We have always been at war

This absurd title is of course taken from Nineteen Eighty-Four.

In the State of the Union address last week, President Obama reiterated his promise to bring our troops home from "America's longest war". 
"Longest war huh? That's a hell of a thing," my inner monologue replied.

Curiosity once again got the best of me, and I wondered: how long does war normally last? Let's find out! 


I decided to scrape wikipedia for this project, which I did clumsily in my post-Seahawks victory euphoria. Just looking at America's wars was boring, since we haven't fought in that many. I found a great category to use: Lists of Wars by Date, and grabbed all the wars I could from 1000BC to 2002AD. (For reference, here's a handy wikipedia page on length of U.S. participation in various wars.)

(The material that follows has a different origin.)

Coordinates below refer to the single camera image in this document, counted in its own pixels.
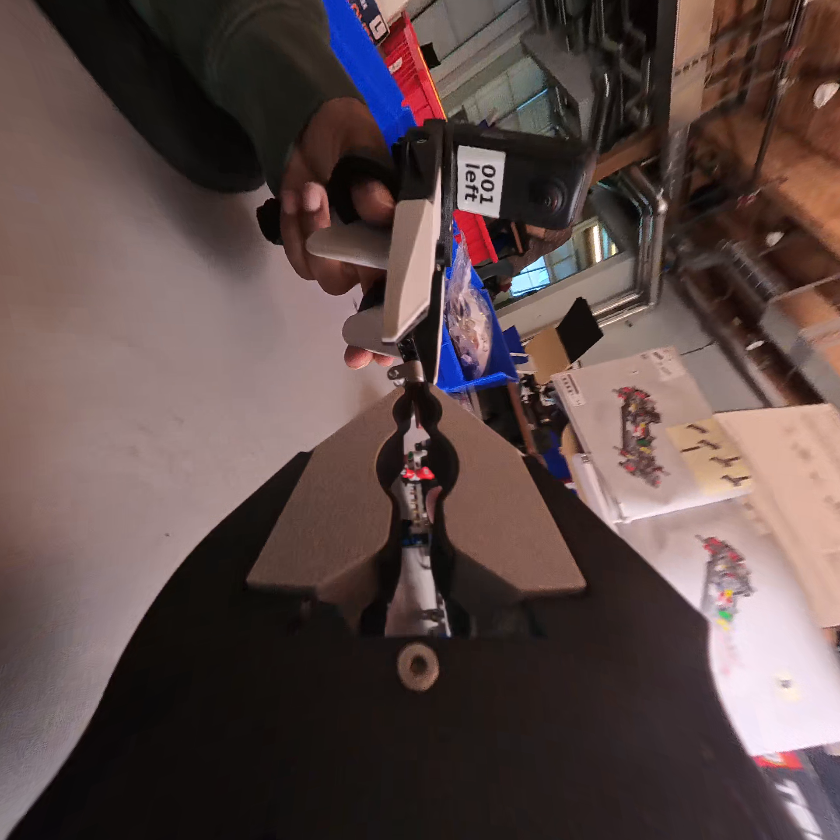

After a little data wrangling, my sample included 1,185 individual wars, which probably also includes major conflicts not categorized as "war" (e.g. US involvement in Vietnam). While the data is probably error-ridden (mostly small errors I'd wager) and overly Euro-centric, this seemed like an ideal sample to answer my questions


Here's the histogram of the duration of wars throughout the last 3000 years of human history:
All wars that were began and ended within a single calendar year I flatly assumed lasted 6 months. The average (mean) duration of war is 10.4 years, but that distribution is severely lopsided! The median war duration is just 2 years.
Conclusion 1: Most wars are fairly short



Now to the war that prompted this question: Afghanistan. America has been fighting this war (by most definitions) for over 12.3 years. I can only discuss the cost in time, not in life or treasure, nor opportunities lost. In this next figure I've sorted every war by it's duration, and then created a reverse cumulative distribution. This figure is a little funky, since there are many wars for a given duration (hence the vertical dark blue lines). In retrospect I'd probably just trace the top boundary of the light blue region.

The way to read this is as follows: 
100% of wars are 6months or longer, 
75% of wars are 1 year or longer, 
56% of wars are 2 years or longer, and so on....

Conclusion 2: The current U.S. (& allied) war in Afghanistan is longer than 84% of all wars... ever.

"But wait, X war was way longer" you protest!
Of course! Some wars lasted centuries. Thankfully most don't....


Finally, with a sample of over 1,100 wars spread over 3000 years, and an average of 2 years per war, I wondered if there was ever a time without a war. These data naturally becomes less complete the further back in time you go. They also appear to be biased towards histories of "western" people (e.g. probably many wars are unlisted in this dataset from ancient Africa, the Americas and some timespans in Asia). As such, consider this a lower limit. With all that in mind...

Conclusion 3: the most recent time in history with no wars occurring was 597 AD!

This is an unlikely result for many reasons (even beyond the shortcomings of the data). The year 597 AD started on a Tuesday, and the "lack of war" was more of an intermission. The Romans had an "interlude" to a then decade-long war in the Balkans. The following year (or maybe that same year) it reignites, and the war continues for another ~10 years.

You have to go back more than 1400 years ago to find a year without a recorded war in our data. It seems reasonable to believe that not once in the past 3000 years has humanity been "war free", and if it was it could only have been by dumb luck.

But wait, there's hope...
Considering human population over time (shown below for most of human civilization), our rate of war per capita is overall decreasing with time!